Work item
The output is the lines below from the one with "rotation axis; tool" through the one with "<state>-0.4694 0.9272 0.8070", both included, printed exactly and with no other line.

Records provided
•••••
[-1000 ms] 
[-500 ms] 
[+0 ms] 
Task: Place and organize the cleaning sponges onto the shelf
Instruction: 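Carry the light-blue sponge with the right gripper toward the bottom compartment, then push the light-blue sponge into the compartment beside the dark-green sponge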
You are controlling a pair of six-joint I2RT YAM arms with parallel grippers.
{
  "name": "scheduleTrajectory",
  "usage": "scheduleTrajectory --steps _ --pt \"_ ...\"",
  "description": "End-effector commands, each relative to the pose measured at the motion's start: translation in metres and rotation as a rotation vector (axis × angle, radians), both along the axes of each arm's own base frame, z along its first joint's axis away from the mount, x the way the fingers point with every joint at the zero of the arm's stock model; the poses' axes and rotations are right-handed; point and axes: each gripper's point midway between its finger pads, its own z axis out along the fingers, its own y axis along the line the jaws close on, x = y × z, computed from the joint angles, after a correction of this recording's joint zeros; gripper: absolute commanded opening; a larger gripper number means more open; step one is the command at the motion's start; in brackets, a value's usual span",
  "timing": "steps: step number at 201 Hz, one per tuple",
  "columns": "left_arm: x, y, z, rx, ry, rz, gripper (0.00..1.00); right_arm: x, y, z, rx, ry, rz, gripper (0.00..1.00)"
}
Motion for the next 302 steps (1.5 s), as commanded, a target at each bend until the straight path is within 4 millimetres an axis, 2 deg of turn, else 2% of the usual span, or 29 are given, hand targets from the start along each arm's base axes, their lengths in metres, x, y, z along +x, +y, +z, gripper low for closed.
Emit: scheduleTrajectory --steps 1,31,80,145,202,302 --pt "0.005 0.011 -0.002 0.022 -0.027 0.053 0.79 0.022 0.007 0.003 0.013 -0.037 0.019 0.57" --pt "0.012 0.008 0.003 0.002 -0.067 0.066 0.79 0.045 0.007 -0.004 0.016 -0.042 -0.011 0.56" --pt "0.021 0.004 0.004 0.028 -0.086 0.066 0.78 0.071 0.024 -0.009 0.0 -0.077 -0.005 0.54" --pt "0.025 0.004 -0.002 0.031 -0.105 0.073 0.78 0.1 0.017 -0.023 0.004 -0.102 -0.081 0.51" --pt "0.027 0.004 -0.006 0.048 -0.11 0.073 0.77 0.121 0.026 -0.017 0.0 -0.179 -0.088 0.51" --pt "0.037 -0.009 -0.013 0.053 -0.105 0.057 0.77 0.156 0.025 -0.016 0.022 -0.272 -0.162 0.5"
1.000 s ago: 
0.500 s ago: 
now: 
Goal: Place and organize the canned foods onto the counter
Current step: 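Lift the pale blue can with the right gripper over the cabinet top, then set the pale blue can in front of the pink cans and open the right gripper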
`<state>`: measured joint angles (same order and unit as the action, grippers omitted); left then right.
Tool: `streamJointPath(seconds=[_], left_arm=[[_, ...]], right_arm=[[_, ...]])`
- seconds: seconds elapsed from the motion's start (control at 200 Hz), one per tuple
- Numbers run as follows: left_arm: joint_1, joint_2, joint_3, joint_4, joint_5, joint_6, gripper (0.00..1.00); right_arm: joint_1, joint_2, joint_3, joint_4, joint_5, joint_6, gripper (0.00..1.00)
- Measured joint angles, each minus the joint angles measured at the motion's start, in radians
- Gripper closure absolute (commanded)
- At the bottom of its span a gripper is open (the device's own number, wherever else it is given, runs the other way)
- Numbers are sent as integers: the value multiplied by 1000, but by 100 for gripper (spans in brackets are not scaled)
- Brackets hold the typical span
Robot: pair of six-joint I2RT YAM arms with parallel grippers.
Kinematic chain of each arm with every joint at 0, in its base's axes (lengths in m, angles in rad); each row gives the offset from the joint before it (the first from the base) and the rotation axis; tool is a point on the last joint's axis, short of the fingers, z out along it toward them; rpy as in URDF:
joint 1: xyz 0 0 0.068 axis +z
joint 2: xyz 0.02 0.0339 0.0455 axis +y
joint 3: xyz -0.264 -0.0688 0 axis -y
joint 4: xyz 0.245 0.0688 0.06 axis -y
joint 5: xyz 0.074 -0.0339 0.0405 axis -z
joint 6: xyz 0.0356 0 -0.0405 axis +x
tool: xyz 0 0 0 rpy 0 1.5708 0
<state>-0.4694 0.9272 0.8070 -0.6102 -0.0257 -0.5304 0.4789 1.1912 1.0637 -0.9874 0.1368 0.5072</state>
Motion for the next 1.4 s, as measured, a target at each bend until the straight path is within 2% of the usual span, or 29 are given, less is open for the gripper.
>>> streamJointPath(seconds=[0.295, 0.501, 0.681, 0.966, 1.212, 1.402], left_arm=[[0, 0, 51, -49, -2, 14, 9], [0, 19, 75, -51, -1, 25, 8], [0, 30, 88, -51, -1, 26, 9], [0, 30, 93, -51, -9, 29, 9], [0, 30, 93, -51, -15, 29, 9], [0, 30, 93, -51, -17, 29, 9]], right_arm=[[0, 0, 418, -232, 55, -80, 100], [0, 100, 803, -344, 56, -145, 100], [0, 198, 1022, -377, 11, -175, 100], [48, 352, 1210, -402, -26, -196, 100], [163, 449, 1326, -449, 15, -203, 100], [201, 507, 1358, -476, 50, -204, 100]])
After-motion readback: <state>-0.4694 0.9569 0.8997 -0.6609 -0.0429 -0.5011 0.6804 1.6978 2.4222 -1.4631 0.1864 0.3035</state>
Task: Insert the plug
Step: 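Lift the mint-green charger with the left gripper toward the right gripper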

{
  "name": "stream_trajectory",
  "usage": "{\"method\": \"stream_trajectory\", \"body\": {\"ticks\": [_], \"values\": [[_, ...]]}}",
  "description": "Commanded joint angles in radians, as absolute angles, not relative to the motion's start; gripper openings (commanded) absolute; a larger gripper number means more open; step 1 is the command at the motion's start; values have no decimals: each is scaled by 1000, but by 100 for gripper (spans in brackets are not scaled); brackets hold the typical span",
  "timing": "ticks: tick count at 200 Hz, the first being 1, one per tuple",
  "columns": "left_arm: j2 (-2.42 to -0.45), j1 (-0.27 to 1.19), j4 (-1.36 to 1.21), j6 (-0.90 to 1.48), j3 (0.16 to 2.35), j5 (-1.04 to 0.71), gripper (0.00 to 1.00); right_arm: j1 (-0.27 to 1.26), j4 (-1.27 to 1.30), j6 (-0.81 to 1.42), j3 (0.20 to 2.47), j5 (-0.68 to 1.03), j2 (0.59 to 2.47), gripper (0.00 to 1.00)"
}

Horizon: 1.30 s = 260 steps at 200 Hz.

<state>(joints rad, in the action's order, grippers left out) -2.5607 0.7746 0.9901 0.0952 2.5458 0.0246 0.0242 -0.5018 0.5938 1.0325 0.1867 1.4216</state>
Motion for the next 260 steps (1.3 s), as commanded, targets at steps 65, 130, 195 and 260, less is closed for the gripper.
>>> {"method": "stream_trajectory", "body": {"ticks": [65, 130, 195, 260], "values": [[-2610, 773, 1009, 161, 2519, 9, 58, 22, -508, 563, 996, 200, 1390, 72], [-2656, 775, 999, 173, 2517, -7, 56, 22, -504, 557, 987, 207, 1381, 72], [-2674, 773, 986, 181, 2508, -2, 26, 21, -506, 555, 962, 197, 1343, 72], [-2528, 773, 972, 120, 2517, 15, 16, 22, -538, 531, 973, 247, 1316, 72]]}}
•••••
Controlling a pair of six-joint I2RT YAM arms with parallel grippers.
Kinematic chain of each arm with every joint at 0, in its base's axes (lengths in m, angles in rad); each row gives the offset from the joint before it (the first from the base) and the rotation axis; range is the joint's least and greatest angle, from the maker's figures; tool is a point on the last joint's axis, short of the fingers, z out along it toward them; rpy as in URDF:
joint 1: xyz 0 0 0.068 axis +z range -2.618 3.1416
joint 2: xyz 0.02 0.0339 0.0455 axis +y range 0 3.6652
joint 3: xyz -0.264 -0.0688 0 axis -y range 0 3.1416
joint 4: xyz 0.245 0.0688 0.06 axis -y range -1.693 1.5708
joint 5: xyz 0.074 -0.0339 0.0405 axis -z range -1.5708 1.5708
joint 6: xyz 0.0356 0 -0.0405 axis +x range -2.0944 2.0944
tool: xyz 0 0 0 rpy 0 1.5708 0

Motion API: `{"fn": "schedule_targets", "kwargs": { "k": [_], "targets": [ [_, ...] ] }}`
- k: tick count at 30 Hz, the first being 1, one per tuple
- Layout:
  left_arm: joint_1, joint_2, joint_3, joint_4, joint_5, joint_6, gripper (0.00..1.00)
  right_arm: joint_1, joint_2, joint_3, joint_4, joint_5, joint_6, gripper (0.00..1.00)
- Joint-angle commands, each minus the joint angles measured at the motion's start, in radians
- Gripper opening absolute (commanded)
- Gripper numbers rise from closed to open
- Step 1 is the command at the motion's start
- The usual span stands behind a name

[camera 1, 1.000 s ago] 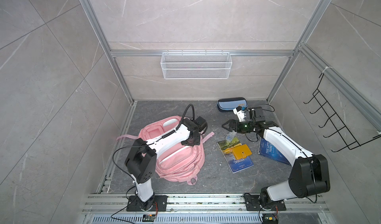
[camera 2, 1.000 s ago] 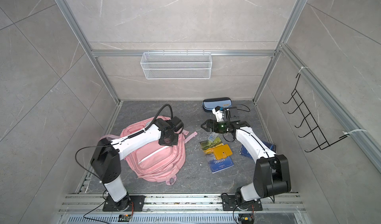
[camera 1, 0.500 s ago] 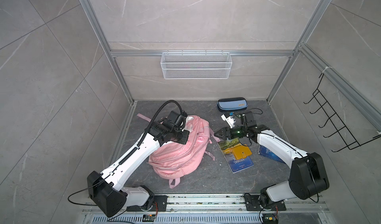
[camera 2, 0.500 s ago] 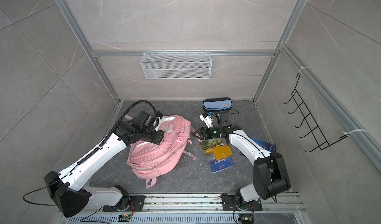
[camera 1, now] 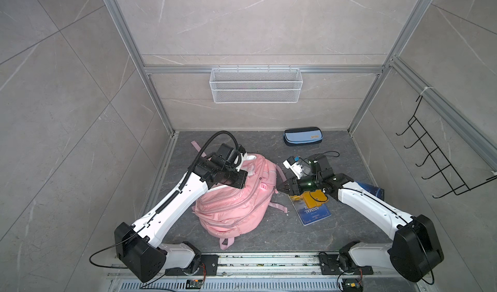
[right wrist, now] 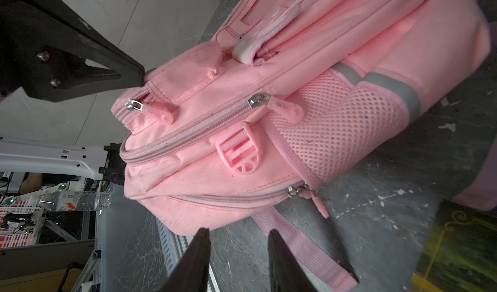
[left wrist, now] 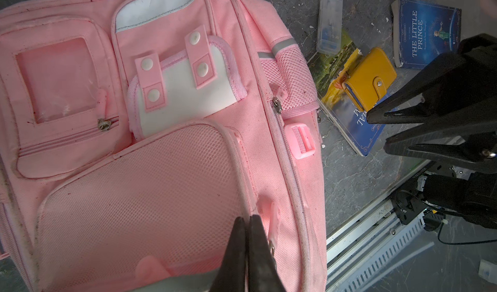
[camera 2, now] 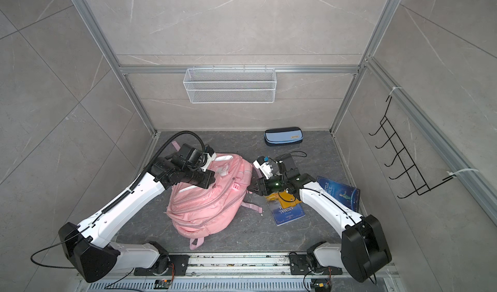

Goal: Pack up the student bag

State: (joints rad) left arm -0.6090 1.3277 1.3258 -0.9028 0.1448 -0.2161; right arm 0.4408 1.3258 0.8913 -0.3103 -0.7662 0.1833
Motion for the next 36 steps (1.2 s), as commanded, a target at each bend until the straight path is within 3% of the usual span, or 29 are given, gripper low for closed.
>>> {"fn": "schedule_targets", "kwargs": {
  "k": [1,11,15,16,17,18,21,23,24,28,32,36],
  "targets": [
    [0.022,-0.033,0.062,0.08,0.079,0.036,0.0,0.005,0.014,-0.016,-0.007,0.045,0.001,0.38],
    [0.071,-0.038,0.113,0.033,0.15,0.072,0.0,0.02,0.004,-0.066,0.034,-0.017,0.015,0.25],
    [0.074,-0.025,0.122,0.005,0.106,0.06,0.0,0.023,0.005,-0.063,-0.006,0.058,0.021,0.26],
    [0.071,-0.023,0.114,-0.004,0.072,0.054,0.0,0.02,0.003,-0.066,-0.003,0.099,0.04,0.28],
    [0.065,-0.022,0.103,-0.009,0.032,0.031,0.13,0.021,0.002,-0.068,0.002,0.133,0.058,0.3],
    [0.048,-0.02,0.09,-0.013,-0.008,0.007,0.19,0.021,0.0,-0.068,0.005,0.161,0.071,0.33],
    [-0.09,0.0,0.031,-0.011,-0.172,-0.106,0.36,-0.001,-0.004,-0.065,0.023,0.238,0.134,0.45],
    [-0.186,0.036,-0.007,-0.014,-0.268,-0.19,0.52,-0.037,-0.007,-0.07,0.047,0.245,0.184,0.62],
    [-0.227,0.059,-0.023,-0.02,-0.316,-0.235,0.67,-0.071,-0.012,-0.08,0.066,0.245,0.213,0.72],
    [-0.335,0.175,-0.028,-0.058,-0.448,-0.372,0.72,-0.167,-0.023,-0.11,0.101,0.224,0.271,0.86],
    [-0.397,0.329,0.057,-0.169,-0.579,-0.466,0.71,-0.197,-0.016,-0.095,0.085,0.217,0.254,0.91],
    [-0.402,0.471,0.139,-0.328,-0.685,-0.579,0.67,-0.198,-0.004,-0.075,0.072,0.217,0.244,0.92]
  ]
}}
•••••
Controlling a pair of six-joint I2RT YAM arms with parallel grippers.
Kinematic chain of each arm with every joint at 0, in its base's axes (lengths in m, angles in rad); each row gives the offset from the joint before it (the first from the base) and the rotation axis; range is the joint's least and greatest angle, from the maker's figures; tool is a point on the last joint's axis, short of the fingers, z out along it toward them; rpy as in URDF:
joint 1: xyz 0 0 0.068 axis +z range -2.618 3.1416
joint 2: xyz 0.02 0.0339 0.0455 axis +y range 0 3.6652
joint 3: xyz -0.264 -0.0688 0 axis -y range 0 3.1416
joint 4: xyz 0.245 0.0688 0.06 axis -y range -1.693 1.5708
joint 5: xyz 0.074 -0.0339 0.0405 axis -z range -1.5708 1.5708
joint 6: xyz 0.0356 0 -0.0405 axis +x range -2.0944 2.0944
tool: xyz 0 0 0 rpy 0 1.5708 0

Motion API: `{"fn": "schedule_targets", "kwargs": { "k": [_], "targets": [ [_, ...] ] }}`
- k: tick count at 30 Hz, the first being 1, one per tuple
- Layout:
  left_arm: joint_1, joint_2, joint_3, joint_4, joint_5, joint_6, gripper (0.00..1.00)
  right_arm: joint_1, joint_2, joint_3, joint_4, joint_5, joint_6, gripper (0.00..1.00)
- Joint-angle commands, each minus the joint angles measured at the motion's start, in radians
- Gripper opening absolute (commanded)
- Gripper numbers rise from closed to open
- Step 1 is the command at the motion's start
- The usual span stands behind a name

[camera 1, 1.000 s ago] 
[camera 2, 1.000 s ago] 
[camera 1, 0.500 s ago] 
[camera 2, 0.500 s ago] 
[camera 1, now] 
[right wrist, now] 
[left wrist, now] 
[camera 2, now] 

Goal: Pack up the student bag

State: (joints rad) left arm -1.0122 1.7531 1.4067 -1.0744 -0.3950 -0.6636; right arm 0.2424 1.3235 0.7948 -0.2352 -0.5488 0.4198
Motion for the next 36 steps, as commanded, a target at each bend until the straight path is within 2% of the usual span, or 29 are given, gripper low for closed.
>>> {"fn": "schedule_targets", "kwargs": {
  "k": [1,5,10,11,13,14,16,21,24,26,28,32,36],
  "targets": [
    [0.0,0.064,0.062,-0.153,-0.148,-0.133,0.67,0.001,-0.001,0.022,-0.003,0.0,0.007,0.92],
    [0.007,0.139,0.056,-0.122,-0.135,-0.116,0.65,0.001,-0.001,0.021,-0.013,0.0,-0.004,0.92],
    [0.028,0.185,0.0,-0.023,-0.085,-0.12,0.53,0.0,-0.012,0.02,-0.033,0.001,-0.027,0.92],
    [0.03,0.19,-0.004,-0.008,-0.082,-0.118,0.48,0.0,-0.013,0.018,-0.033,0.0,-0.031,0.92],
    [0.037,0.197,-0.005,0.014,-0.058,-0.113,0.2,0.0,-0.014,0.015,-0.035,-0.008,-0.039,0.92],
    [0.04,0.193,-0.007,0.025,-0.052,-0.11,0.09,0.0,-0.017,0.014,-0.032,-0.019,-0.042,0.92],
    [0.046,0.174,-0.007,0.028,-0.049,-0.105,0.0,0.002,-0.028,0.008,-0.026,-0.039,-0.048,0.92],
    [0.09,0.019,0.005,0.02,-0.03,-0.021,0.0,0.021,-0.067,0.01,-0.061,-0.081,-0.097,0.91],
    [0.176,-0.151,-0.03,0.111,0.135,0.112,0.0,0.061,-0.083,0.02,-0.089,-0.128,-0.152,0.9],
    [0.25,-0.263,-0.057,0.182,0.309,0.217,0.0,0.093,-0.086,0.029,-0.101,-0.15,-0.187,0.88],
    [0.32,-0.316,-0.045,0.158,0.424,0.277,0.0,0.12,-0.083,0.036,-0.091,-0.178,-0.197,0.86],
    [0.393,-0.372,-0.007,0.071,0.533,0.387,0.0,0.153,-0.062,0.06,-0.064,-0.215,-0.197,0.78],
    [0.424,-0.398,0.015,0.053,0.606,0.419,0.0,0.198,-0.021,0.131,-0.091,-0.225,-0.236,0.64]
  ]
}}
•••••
Answer section
Kinematic chain of each arm with every joint at 0, in its base's axes (lengths in m, angles in rad); each row gives the offset from the joint before it (the first from the base) and the rotation axis; tool is a point on the last joint's axis, short of the fingers, z out along it toward them; rpy as in URDF:
joint 1: xyz 0 0 0.068 axis +z
joint 2: xyz 0.02 0.0339 0.0455 axis +y
joint 3: xyz -0.264 -0.0688 0 axis -y
joint 4: xyz 0.245 0.0688 0.06 axis -y
joint 5: xyz 0.074 -0.0339 0.0405 axis -z
joint 6: xyz 0.0356 0 -0.0405 axis +x
tool: xyz 0 0 0 rpy 0 1.5708 0
<state>-0.4694 0.9272 0.8070 -0.6102 -0.0257 -0.5304 0.4789 1.1912 1.0637 -0.9874 0.1368 0.5072</state>

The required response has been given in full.